O vírus da dengue possui quatro sorotipos (DENV-1, DENV-2, DENV-3 e DENV-4) e cada vez que o paciente é infectado por algum deles ele adquire imunidade a esse sorotipo. Segundo a coordenadora de Vigilância Ambiental da Secretaria de Saúde do Paraná, Ivana Belmonte, o alto índice de contaminação da doença no estado se deu por conta da introdução do sorotipo DENV-2, que segundo ela foi trazido por moradores de São Paulo e Mato Grosso do Sul.

 

“É um novo sorotipo que chegou no estado e encontrou a população sem imunidade. Durante 10 anos havia a predominância de um tipo, o mais comum. Agora, com esse novo sorotipo, tivemos uma epidemia com esse impacto.”

 

De acordo com a coordenadora, “não existe muita diferença no quadro clínico dos pacientes infectados por cada um dos sorotipos da dengue”. Ela afirma que os sintomas nesses sorotipos possuem pequenas diferenças e o que leva ao agravamento da dengue é ser infectado pela segunda vez.

 

A Secretaria de Saúde do Paraná afirma que neste ano houve um aumento de 100% nos casos de dengue e um aumento de 80% no total de mortes.
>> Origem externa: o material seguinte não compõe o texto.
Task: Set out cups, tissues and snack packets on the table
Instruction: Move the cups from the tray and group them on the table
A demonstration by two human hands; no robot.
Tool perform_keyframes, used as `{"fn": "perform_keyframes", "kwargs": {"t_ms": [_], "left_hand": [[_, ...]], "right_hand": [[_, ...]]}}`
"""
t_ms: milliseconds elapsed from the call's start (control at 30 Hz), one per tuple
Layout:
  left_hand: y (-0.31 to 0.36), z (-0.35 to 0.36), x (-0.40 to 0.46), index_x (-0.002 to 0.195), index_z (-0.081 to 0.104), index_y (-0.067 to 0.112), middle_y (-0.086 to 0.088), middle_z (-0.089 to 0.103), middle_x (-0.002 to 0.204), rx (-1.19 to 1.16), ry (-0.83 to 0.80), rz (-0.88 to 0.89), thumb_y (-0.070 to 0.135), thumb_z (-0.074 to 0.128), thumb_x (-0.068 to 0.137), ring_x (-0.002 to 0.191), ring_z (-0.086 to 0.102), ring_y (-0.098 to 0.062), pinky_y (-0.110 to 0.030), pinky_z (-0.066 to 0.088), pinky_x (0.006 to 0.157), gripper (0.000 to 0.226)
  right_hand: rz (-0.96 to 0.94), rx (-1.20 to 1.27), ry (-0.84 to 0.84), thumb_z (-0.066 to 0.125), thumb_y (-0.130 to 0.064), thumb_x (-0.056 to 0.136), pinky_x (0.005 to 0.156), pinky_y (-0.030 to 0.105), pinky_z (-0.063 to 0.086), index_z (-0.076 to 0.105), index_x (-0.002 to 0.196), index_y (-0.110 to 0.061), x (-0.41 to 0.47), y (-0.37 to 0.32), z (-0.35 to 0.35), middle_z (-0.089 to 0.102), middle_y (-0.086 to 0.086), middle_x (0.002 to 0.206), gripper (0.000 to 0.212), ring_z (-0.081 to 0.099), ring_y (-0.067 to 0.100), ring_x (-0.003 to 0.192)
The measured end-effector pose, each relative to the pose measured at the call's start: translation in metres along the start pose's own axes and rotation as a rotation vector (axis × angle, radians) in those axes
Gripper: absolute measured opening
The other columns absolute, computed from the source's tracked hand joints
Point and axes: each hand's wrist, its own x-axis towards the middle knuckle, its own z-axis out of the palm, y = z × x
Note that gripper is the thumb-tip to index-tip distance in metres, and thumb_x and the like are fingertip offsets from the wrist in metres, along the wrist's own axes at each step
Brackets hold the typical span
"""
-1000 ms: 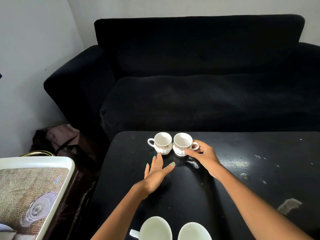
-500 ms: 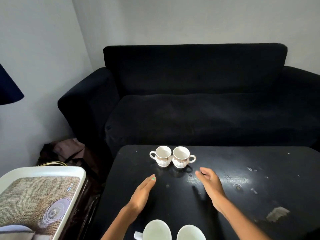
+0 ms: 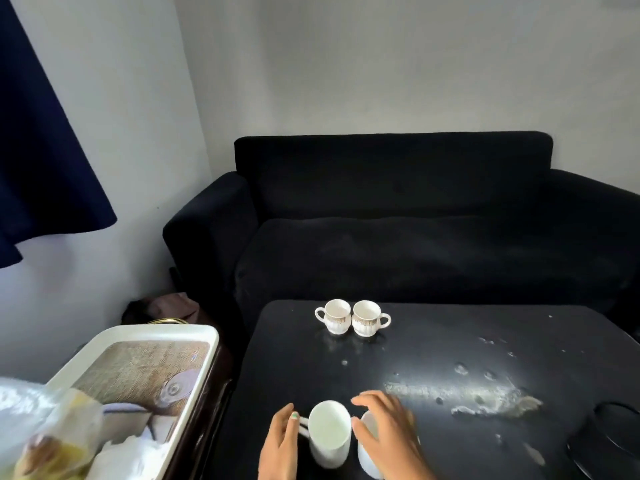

Os dados da pasta referem-se aos registros da doença entre o final de julho de 2019 e 14 de julho deste ano e seguem uma metodologia própria, diferente da adotada pelo Ministério da Saúde.

 

Forma grave da dengue pode ser fatal; descubra os grupos que correm mais risco

 

Recomendação

 

No final de março, o Ministério da Saúde publicou uma nota informativa com recomendações para o trabalho dos agentes de combate a endemias durante a pandemia da Covid-19. O documento orienta esses servidores a não entrarem na casa dos moradores e limita a fiscalização feita por eles ao quintal ou a frente do domicílio. Caso os agentes verifiquem que algum morador tenha sintomas do novo coronavírus, o servidor deve informar a situação na Secretaria Municipal de Saúde.

 

Na cidade paranaense de Cianorte, entre 28 de julho de 2019 a 11 de julho deste ano, foram confirmadas três mortes por dengue. A supervisora do Programa de Combate às Endemias do município, Vera Lúcia Fusisawa, alega que apesar da mudança que a pandemia impôs ao trabalho dos agentes, em nenhum momento esses trabalhadores interromperam o serviço.

 

“Os agentes não pararam as atividades, eles continuam fazendo as visitas de rotina, só não entram nas casas e, se algum morador relata que está em isolamento social, o servidor evita ao máximo ter algum contato”, afirma Fusisawa.

 

País

 

Apesar do alto índice, em um ano, houve redução de 35,5% no número de registros e de 43% das mortes ocasionadas pela dengue no Brasil, segundo o boletim epidemiológico do Ministério da Saúde. Após o Paraná, São Paulo é o estado com o maior registro de casos da doença (202.577), seguido por Minas Gerais (80.500) e Bahia (65.718).

 

O mosquito Aedes Aegypti se reproduz em recipientes com água parada. Segundo o Ministério da Saúde, a principal forma de se prevenir a doença é eliminar locais com água armazenada que podem se tornar possíveis criadouros do mosquito, como em vasos de plantas, galões de água, pneus, garrafas plásticas, piscinas sem uso e sem manutenção.